From [5], intelligent nanorobots are known collectively. They can act independently, bring medicines into cells, etc. It describes ways in which the CNRs (Collective of Nanorobots) can now be brought on site. They are z. B. bound to antibodies that the CNRs roughly z. B. in inflammatory areas. They are also placed on (conventionally introduced) stents, which then serves as a kind of "base". From there, they perform their tasks (eg fight against strokes or inflammation) and return to them.

Publications z. B. [1, 3, 4] show that the localization and self-organization of the robot for small units or in the simulation is already applicable. Challenges for the endovascular application are still the size and energy supply of the units to be used. However, the miniaturization of these units is progressing steadily.
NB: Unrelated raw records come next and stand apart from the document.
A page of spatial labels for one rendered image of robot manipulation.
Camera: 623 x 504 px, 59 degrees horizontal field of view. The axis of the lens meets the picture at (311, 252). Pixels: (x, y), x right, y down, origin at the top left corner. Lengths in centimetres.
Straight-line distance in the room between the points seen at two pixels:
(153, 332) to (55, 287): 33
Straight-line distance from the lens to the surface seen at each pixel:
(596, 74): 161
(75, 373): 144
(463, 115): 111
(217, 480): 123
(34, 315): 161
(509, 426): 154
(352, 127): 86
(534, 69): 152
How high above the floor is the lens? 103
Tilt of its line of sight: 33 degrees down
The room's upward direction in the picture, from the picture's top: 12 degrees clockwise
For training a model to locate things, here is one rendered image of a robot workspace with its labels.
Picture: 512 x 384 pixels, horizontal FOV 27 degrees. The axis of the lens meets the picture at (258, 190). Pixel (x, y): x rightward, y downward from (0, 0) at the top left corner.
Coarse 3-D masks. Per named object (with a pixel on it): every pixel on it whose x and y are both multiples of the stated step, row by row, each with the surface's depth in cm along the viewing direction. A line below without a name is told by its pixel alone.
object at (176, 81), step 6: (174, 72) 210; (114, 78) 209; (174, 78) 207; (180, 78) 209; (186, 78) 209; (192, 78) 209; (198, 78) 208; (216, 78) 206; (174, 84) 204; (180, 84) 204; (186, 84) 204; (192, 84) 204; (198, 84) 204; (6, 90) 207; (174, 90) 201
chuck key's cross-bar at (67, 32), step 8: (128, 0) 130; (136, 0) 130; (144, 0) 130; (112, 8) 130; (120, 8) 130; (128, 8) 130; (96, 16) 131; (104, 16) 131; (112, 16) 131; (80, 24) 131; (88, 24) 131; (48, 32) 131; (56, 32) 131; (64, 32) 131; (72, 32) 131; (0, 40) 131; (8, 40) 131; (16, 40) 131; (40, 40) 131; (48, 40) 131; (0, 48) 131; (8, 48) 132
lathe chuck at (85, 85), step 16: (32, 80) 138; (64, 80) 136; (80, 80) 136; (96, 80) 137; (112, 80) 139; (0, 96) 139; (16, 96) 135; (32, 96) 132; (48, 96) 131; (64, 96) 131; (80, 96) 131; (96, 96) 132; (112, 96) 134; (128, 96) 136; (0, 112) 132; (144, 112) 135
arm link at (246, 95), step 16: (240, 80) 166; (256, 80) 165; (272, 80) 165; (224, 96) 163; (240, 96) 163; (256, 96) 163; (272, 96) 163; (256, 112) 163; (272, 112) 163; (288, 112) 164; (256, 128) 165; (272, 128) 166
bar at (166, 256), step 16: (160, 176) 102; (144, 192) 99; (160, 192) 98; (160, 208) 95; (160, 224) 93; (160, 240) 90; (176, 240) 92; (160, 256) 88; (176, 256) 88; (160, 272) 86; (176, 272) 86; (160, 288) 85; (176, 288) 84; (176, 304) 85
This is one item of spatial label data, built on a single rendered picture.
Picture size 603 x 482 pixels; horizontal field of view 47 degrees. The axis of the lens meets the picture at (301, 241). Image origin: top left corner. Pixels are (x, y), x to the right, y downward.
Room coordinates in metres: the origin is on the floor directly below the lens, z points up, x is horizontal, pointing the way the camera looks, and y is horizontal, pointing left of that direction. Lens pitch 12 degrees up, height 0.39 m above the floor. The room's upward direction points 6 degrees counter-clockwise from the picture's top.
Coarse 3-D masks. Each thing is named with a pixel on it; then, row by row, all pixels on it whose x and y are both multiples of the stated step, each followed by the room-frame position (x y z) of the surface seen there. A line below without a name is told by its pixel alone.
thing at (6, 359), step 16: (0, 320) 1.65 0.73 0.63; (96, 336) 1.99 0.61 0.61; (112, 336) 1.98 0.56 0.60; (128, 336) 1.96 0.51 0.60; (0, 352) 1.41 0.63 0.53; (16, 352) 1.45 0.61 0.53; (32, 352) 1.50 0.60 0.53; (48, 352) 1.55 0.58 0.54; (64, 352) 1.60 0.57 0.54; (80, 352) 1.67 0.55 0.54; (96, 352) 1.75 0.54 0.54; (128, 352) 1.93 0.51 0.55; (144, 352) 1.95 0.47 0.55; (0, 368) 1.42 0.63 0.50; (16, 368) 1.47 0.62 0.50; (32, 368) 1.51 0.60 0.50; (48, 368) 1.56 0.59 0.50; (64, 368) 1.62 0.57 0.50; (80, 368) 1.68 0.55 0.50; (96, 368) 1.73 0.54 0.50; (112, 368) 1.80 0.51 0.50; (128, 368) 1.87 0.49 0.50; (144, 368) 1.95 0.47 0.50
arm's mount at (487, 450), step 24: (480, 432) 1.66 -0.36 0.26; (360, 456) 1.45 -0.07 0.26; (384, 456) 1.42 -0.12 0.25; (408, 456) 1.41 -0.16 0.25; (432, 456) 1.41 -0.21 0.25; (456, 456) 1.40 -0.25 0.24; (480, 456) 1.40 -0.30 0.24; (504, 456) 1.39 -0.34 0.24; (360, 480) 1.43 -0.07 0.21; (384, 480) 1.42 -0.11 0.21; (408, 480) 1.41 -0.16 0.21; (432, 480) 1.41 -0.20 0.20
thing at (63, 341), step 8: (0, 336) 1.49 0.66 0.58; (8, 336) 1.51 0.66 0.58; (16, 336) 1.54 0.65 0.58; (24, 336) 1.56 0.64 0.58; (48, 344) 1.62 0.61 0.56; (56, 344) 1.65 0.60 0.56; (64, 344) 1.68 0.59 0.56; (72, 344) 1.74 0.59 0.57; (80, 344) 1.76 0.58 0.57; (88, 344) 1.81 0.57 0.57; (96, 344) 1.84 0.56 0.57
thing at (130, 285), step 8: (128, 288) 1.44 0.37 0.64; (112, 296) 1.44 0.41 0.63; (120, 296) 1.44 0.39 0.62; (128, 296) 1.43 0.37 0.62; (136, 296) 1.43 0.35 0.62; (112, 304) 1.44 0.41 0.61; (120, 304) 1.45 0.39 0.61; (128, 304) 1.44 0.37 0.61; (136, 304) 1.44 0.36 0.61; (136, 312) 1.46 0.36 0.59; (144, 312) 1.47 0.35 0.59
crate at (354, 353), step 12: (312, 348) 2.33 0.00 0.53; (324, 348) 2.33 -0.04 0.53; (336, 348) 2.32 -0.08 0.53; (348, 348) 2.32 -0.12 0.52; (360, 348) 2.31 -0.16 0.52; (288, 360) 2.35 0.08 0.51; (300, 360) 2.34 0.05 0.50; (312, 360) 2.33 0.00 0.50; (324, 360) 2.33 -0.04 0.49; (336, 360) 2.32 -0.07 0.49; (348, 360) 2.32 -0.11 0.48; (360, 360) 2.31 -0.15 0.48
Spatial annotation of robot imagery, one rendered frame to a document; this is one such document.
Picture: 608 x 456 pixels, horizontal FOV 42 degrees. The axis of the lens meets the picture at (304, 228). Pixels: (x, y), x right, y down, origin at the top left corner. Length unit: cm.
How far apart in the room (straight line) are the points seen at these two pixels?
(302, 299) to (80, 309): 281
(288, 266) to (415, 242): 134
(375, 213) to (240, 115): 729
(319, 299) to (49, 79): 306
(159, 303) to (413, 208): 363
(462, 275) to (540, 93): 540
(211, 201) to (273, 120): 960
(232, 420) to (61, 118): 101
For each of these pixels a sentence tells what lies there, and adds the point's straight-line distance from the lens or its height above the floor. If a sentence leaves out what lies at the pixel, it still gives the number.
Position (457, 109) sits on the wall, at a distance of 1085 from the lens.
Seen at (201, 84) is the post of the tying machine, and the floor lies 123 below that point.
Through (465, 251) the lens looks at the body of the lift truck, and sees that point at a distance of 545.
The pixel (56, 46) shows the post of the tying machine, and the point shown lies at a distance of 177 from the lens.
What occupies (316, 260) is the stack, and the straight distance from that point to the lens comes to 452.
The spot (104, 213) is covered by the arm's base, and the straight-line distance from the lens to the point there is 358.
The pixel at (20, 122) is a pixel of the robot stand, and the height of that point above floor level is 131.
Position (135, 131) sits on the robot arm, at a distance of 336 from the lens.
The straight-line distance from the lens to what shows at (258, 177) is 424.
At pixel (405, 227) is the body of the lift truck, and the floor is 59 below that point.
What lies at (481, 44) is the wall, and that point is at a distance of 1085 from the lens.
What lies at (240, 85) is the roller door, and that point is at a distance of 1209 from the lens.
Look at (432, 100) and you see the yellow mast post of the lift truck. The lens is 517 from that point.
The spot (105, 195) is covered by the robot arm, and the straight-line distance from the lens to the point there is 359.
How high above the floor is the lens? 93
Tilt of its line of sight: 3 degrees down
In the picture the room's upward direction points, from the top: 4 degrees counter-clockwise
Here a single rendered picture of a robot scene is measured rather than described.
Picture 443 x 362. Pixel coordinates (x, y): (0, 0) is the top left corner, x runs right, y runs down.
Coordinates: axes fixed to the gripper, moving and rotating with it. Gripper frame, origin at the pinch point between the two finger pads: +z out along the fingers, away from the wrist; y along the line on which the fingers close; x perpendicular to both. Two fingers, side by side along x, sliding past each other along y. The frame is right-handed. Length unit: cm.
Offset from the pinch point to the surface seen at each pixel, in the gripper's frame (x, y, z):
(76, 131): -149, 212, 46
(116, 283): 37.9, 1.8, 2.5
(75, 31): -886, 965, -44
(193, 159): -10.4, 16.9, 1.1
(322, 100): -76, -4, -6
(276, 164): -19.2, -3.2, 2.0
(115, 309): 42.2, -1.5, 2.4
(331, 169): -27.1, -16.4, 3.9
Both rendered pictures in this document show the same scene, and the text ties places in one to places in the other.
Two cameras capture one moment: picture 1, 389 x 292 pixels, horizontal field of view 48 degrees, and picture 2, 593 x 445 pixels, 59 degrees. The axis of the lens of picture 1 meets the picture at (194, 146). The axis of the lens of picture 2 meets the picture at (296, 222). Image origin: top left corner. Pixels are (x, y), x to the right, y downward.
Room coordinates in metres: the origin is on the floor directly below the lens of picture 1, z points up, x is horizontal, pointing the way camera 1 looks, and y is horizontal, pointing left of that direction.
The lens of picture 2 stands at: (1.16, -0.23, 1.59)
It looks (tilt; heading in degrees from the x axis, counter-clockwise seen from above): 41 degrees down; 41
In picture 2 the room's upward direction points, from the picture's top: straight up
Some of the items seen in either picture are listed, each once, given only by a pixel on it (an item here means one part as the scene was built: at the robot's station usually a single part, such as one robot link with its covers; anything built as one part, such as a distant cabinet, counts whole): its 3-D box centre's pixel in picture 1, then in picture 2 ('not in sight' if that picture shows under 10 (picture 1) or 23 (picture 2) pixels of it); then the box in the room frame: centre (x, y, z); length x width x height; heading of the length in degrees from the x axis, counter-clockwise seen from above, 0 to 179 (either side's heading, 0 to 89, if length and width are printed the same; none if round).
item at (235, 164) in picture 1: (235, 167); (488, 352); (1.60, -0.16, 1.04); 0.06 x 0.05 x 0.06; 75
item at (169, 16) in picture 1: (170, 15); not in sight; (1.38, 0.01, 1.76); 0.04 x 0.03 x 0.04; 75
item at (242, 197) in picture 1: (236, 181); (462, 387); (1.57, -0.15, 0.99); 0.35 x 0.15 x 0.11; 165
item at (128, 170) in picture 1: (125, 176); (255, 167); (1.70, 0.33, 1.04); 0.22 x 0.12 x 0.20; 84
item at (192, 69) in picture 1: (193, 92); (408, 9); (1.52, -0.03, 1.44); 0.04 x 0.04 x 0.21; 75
The invention is based on the task of "intelligent" autonomous "material particles", ie the aforementioned, autonomous nanorobots so-called "Dynamic Physical Rendering" (DPR) for minimally invasive procedures.

Presentation of the invention

The object is achieved with the method and the device according to the independent claims. Advantageous embodiments of the method and the device are the subject of the dependent claims or can be taken from the following description and the embodiments.

• – Verwendung mindestens eines 3D-Bilddatensatze eines Ziel-Bereichs, vorzugsweise des zu behandelnden Bereichs,
• – Bestimmung einer Form des oder der benötigten Teil(e) des interventionellen Hilfsmittels aus dem mindestens einen 3D-Bilddatensatz,
• – Umwandlung der bestimmten Form in einen für die jeweiligen Catome (Cat) der Nanoroboter lesbaren und ausführbare Programmkode und Übertragung desselben an diese sowie dessen dortige Speicherung,
• – Aktivierung der Ausführung des Programmkodes, das ein sich Organisieren der zuvor unstrukturierten Catome zu dem benötigten Interventionelles Hilfsmittel gemäß der zuvor bestimmten Form hervorruft.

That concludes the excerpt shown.